== Segment start ==

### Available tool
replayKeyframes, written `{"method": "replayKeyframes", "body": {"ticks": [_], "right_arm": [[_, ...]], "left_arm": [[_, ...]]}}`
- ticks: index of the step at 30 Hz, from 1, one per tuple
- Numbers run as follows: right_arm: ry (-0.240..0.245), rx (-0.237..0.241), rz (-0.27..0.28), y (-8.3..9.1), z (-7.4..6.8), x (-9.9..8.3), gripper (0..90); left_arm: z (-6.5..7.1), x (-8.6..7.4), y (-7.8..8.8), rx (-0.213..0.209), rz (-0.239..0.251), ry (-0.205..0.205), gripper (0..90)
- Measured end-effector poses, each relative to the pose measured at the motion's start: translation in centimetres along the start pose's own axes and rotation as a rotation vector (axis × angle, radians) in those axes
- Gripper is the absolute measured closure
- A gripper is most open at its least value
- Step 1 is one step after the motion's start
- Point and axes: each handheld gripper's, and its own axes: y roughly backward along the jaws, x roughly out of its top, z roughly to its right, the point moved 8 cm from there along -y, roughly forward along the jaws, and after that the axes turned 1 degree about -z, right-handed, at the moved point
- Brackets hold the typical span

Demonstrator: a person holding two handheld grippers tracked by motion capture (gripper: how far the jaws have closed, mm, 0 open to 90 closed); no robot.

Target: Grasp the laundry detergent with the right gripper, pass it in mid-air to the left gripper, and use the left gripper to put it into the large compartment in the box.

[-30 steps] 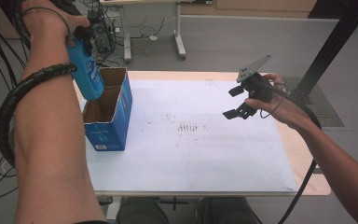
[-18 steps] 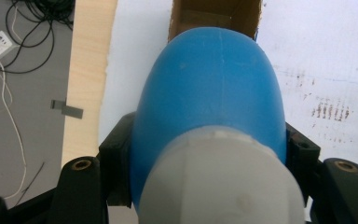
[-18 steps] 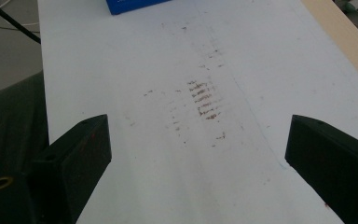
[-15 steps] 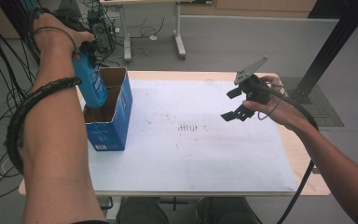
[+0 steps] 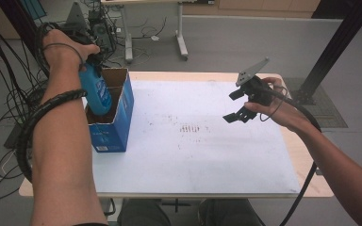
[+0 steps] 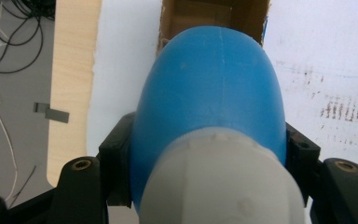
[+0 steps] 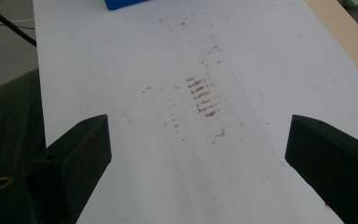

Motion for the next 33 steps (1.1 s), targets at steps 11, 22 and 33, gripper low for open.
{"method": "replayKeyframes", "body": {"ticks": [11, 22, 33], "right_arm": [[-0.001, 0.005, -0.004, -0.4, -0.1, 0.1, 7.2], [0.003, 0.005, -0.010, -0.8, -0.1, 0.1, 7.2], [0.001, 0.006, -0.011, -1.0, 0.1, -0.1, 7.3]], "left_arm": [[0.2, -0.5, -3.5, 0.012, -0.005, -0.029, 37.0], [0.4, -1.0, -6.7, 0.012, -0.012, -0.043, 37.1], [0.7, -1.2, -8.9, 0.004, -0.007, -0.057, 37.0]]}}
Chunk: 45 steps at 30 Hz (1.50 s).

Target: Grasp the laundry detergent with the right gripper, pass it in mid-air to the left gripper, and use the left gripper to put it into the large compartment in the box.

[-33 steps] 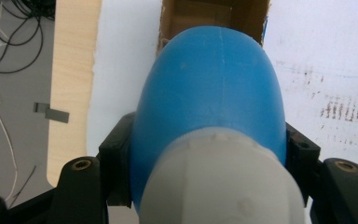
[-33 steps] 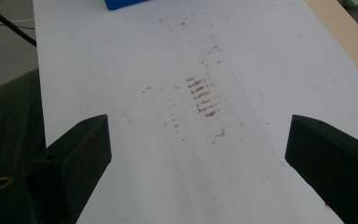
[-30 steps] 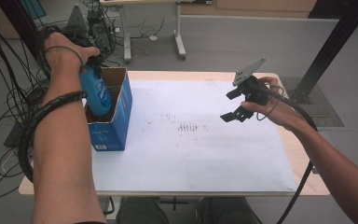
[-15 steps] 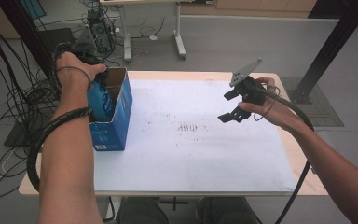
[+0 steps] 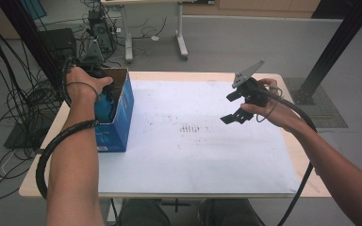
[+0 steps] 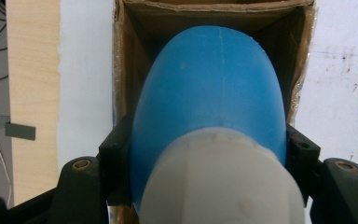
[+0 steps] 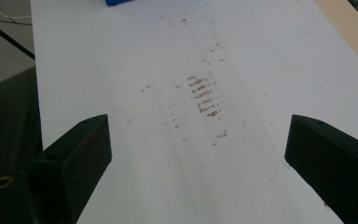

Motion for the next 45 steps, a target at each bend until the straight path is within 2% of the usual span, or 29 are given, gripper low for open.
{"method": "replayKeyframes", "body": {"ticks": [12, 15, 21, 27, 33, 45], "right_arm": [[-0.011, 0.000, 0.004, -0.1, 0.2, -0.3, 7.3], [-0.009, 0.001, 0.007, -0.2, 0.3, -0.3, 7.3], [-0.015, -0.003, 0.003, 0.0, 0.3, -0.5, 7.3], [-0.021, -0.008, 0.001, 0.0, 0.5, -0.7, 7.3], [-0.021, -0.009, -0.001, 0.0, 0.5, -0.8, 7.3], [-0.024, -0.026, -0.002, 0.7, 0.9, -0.7, 8.0]], "left_arm": [[0.1, -0.3, -1.6, 0.000, -0.002, -0.005, 37.0], [0.2, -0.3, -2.0, 0.006, -0.003, -0.019, 37.0], [0.1, -0.4, -2.6, -0.002, 0.004, -0.017, 37.0], [0.2, -0.4, -3.1, 0.004, 0.008, -0.033, 37.0], [0.1, -0.6, -3.8, 0.004, -0.005, -0.034, 37.0], [0.2, -1.0, -3.8, -0.001, -0.007, -0.038, 36.9]]}}
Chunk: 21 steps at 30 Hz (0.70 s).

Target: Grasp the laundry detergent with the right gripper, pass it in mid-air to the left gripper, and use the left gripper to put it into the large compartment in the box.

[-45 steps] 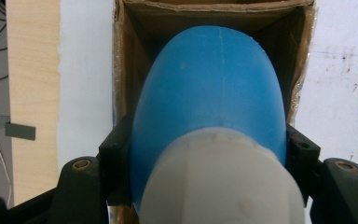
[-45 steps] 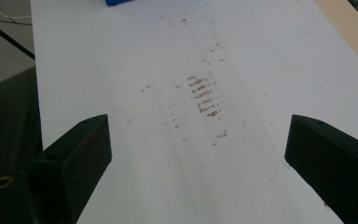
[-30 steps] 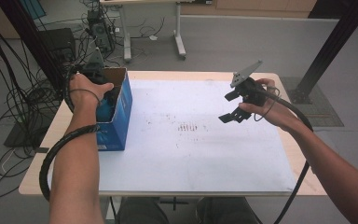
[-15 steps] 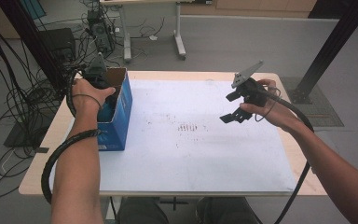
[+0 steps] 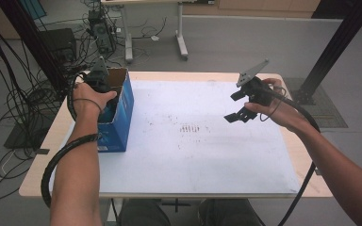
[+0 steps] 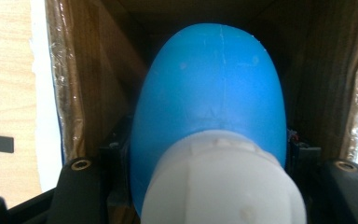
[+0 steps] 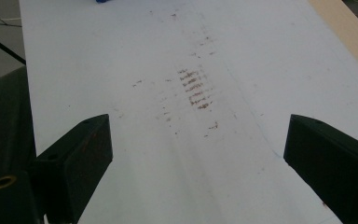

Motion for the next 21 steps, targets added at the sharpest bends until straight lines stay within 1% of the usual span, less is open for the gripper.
{"method": "replayKeyframes", "body": {"ticks": [6, 9, 13, 15, 21], "right_arm": [[-0.013, -0.005, 0.016, 0.4, 0.2, 0.4, 7.7], [-0.016, -0.004, 0.024, 0.6, 0.4, 0.5, 7.5], [-0.032, -0.010, 0.036, 0.9, 0.7, 0.6, 6.8], [-0.035, -0.008, 0.029, 0.9, 0.8, 0.5, 6.4], [-0.040, -0.011, 0.032, 1.1, 1.2, 0.6, 6.1]], "left_arm": [[0.1, 0.0, 0.0, 0.004, -0.006, -0.005, 36.9], [0.1, 0.1, -0.1, 0.003, -0.002, -0.004, 36.8], [-0.1, 0.1, -0.1, -0.002, 0.005, 0.005, 36.8], [-0.1, 0.1, -0.1, -0.003, 0.005, 0.006, 36.7], [0.0, 0.2, -0.1, -0.001, 0.001, 0.005, 36.7]]}}
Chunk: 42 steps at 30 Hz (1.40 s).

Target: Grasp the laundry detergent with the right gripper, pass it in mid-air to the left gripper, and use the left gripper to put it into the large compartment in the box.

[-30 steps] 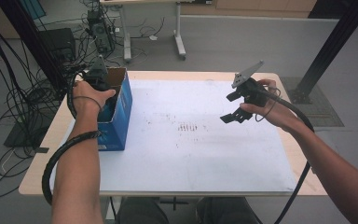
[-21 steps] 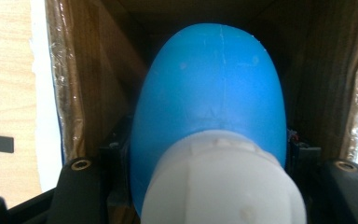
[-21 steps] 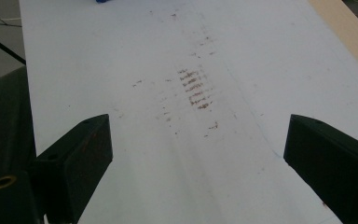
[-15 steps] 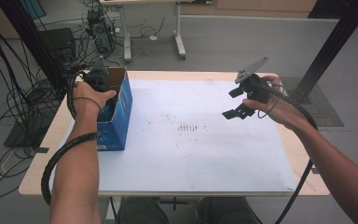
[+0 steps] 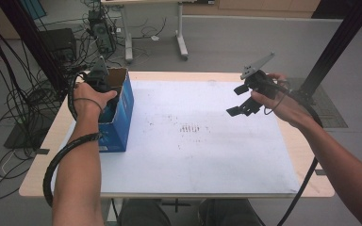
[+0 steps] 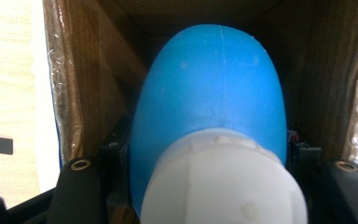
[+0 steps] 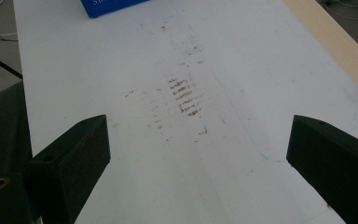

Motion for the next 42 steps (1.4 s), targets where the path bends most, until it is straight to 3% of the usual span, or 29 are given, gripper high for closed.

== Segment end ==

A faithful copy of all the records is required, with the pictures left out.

### Available tool
replayKeyframes, written `{"method": "replayKeyframes", "body": {"ticks": [_], "right_arm": [[_, ...]], "left_arm": [[_, ...]]}}`
- ticks: index of the step at 30 Hz, from 1, one per tuple
- Numbers run as follows: right_arm: ry (-0.240..0.245), rx (-0.237..0.241), rz (-0.27..0.28), y (-8.3..9.1), z (-7.4..6.8), x (-9.9..8.3), gripper (0..90); left_arm: z (-6.5..7.1), x (-8.6..7.4), y (-7.8..8.8), rx (-0.213..0.209), rz (-0.239..0.251), ry (-0.205..0.205), gripper (0..90)
- Measured end-effector poses, each relative to the pose measured at the motion's start: translation in centimetres along the start pose's own axes and rotation as a rotation vector (axis × angle, radians) in those axes
- Gripper is the absolute measured closure
- A gripper is most open at its least value
- Step 1 is one step after the motion's start
- Point and axes: each handheld gripper's, and its own axes: y roughly backward along the jaws, x roughly out of its top, z roughly to its right, the point moved 8 cm from there along -y, roughly forward along the jaws, and after that the axes turned 1 degree about -z, right-handed, at the moved point
- Brackets hold the typical span

Demonstrator: a person holding two handheld grippers tracked by motion capture (gripper: how far the jaws have closed, mm, 0 open to 90 closed); no robot.

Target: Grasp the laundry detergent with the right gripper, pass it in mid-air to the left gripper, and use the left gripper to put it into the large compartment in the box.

[-30 steps] 
[-18 steps] 
[-18 steps] 
[-15 steps] 
[+0 steps] 
[+0 steps] 
[+0 steps] 

Motion for the next 33 steps (1.1 s), targets at steps 11, 22 and 33, gripper low for open.
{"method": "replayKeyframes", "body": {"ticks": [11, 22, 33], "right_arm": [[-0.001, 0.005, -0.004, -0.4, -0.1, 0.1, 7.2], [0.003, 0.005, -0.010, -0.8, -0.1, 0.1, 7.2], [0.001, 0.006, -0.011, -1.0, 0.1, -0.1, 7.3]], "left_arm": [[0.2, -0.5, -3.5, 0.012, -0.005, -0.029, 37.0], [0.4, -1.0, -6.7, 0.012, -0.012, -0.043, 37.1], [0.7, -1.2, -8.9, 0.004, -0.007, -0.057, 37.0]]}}
Chunk: 45 steps at 30 Hz (1.50 s).

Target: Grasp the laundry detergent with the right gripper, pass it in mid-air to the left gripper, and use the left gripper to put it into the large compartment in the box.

[-33 steps] 
[-33 steps] 
[-30 steps] 
[-15 steps] 
[+0 steps] 
[+0 steps] 
[+0 steps] 

Motion for the next 45 steps, a target at each bend until the straight path is within 2% of the usual span, or 29 are given, gripper low for open.
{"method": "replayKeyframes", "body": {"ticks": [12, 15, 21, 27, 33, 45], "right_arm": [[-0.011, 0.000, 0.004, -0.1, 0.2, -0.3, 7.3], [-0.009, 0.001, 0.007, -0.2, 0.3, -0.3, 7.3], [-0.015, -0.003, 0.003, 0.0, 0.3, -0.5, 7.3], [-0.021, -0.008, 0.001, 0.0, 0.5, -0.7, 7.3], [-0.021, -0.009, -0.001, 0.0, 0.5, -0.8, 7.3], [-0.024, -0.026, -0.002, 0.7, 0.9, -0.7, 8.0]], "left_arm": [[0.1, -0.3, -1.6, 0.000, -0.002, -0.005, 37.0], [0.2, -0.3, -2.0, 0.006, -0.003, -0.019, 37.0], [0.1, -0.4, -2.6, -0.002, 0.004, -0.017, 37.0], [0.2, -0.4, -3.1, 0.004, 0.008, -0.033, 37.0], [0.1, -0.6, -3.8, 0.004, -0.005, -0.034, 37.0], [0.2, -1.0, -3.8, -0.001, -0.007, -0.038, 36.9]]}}
Chunk: 21 steps at 30 Hz (0.70 s).

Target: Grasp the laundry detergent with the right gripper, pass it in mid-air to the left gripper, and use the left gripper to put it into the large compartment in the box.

[-45 steps] 
[-45 steps] 
[-30 steps] 
[-15 steps] 
[+0 steps] 
[+0 steps] 
[+0 steps] 

Motion for the next 21 steps, targets added at the sharpest bends until straight lines stay within 1% of the usual span, less is open for the gripper.
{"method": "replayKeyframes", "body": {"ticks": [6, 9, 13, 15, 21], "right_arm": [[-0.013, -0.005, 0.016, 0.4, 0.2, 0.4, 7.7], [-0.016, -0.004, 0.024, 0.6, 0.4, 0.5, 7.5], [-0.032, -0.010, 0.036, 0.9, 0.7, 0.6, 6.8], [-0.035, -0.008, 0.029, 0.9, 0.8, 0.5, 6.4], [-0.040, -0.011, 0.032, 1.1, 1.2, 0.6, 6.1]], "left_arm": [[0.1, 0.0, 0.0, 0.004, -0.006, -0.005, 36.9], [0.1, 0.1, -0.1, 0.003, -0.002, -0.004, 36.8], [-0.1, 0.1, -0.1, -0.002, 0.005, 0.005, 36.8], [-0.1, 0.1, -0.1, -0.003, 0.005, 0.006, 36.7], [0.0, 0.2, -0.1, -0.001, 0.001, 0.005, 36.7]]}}
Chunk: 42 steps at 30 Hz (1.40 s).

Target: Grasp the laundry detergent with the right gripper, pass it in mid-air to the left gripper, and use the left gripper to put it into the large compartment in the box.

[-30 steps] 
[-21 steps] 
[-21 steps] 
[-15 steps] 
[+0 steps] 
[+0 steps] 
[+0 steps] 

Motion for the next 42 steps (1.4 s), targets where the path bends most, until it is straight to 3% of the usual span, or 29 are given, gripper high for closed.

This answer requires nothing else.